In short-term, placebo-controlled clinical trials in schizophrenia and bipolar mania the aggregated incidence of EPS was similar to placebo [schizophrenia: 7.8% for quetiapine and 8% for placebo; bipolar mania: 11.2% for quetiapine and 11.4% for placebo. In short-term, placebo-controlled clinical trials in bipolar depression the aggregated incidence of extrapyrimidal symptoms was 8.9% for quetiapine compared to 3.8% for placebo, though the incidence of the individual adverse events (e.g., akathisia, extrapyramidal disorder, tremor, dyskinesia, dystonia, restlessness, muscle contractions involuntary, psychomotor hyperactivity and muscle rigidity) were generally low and did not exceed 4% in any treatment group). In short-term, placebo controlled monotherapy trial in major depressive disorder the aggregated incidence of extrapyramidal symptoms was 5.4% for Seroquel XR and 3.2% for placebo. In a short-term placebo controlled monotherapy in elderly patients with major depressive disorder, the aggregated incidence of extrapyrimidal symptoms was 9.0% for Seroquel XR and 2.3% for placebo. In long-term studies of schizophrenia, bipolar disorder and major depressive disorder the aggregated incidence of treatment-emergent extrapyrimidal symptoms was similar between quetiapine and placebo.

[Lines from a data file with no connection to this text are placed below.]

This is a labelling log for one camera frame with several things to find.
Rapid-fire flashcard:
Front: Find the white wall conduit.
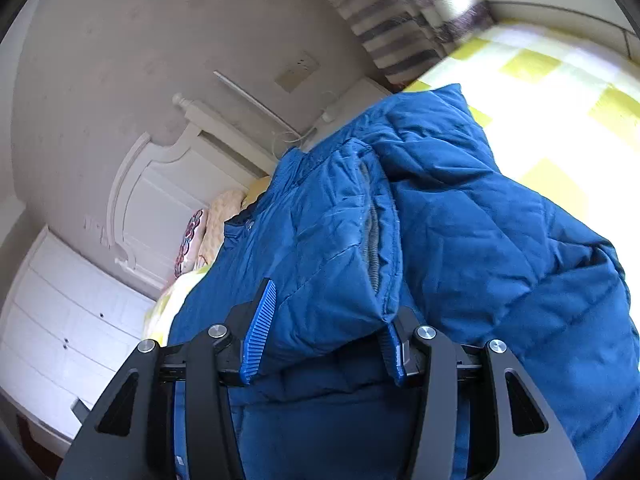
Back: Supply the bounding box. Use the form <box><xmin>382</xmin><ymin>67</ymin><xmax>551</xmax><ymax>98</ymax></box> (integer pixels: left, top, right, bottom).
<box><xmin>213</xmin><ymin>71</ymin><xmax>301</xmax><ymax>138</ymax></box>

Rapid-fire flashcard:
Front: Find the wall socket panel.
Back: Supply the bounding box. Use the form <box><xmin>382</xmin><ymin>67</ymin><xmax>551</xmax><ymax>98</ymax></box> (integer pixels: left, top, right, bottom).
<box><xmin>275</xmin><ymin>50</ymin><xmax>321</xmax><ymax>92</ymax></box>

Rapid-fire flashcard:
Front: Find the white charger cable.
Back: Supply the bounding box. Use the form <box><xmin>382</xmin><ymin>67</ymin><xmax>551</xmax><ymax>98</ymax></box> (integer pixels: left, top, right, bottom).
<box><xmin>272</xmin><ymin>109</ymin><xmax>335</xmax><ymax>158</ymax></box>

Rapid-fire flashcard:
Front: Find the white wooden headboard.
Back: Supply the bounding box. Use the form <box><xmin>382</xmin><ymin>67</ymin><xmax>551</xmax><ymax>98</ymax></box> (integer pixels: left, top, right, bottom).
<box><xmin>107</xmin><ymin>92</ymin><xmax>273</xmax><ymax>301</ymax></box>

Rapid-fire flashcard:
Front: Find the blue puffer jacket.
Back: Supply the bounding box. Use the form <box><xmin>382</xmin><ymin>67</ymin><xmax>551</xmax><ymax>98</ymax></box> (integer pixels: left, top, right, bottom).
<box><xmin>167</xmin><ymin>83</ymin><xmax>632</xmax><ymax>480</ymax></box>

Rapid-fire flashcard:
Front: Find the yellow checked bed sheet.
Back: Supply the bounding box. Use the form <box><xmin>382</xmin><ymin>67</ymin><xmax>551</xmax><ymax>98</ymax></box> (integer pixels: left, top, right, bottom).
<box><xmin>142</xmin><ymin>20</ymin><xmax>640</xmax><ymax>346</ymax></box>

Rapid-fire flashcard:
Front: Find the yellow pillow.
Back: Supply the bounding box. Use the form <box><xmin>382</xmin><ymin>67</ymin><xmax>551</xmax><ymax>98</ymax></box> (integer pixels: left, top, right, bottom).
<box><xmin>241</xmin><ymin>176</ymin><xmax>273</xmax><ymax>211</ymax></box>

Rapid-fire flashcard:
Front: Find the white nightstand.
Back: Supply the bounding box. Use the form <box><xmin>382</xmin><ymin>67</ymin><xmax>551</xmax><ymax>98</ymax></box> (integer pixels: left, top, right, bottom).
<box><xmin>300</xmin><ymin>78</ymin><xmax>393</xmax><ymax>153</ymax></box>

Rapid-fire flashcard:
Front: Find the cream pillow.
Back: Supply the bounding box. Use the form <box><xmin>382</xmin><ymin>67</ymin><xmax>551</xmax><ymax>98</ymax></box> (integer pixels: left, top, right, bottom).
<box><xmin>200</xmin><ymin>189</ymin><xmax>247</xmax><ymax>268</ymax></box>

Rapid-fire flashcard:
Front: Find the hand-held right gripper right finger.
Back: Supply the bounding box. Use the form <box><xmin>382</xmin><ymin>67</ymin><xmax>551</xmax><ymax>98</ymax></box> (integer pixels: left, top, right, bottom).
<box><xmin>378</xmin><ymin>307</ymin><xmax>587</xmax><ymax>480</ymax></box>

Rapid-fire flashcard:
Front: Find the white window sill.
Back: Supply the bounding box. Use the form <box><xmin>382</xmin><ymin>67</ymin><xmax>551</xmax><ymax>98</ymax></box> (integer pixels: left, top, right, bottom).
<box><xmin>480</xmin><ymin>0</ymin><xmax>640</xmax><ymax>51</ymax></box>

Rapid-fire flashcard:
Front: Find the white chest of drawers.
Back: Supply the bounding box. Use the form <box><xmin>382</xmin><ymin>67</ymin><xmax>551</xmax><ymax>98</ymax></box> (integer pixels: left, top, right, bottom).
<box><xmin>0</xmin><ymin>225</ymin><xmax>158</xmax><ymax>461</ymax></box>

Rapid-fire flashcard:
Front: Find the floral print pillow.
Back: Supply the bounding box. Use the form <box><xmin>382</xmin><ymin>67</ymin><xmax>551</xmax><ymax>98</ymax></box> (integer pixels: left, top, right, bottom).
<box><xmin>174</xmin><ymin>208</ymin><xmax>210</xmax><ymax>280</ymax></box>

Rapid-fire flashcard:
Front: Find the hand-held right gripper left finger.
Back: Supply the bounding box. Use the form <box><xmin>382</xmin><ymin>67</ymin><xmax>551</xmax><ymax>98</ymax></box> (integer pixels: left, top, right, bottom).
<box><xmin>55</xmin><ymin>279</ymin><xmax>277</xmax><ymax>480</ymax></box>

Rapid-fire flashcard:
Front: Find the striped beige curtain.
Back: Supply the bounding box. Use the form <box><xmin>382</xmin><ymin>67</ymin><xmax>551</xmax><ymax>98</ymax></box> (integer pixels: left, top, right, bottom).
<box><xmin>285</xmin><ymin>0</ymin><xmax>501</xmax><ymax>86</ymax></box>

Thyroid Level: Quetiapine treatment was associated with small dose-related decreases in thyroid hormone levels, particularly total T4 and free T4. The reduction in total and free T4 was maximal within the first two to four weeks of quetiapine treatment, with no further reduction during long-term treatment. In nearly all cases, cessation of quetiapine treatment was associated with a reversal of the effects on total and free T4, irrespective of the duration of treatment. Smaller decreases in total T3 and reverse T3 were seen only at higher doses. Levels of TBG were unchanged and in general, reciprocal increases in TSH were not observed, with no indication that quetiapine causes clinically relevant hypothyroidism.
Children and adolescents (10 to 17 years of age): The same ADRs described in previously mentioned for adults should be considered for children and adolescents. Based on clinical data with Seroquel the following table summarises ADRs that occur in a higher frequency category in children and adolescent s patients (10-17 years of age) than in the adult population or ADRs that have not been identified in the adult population. (See Table 2.)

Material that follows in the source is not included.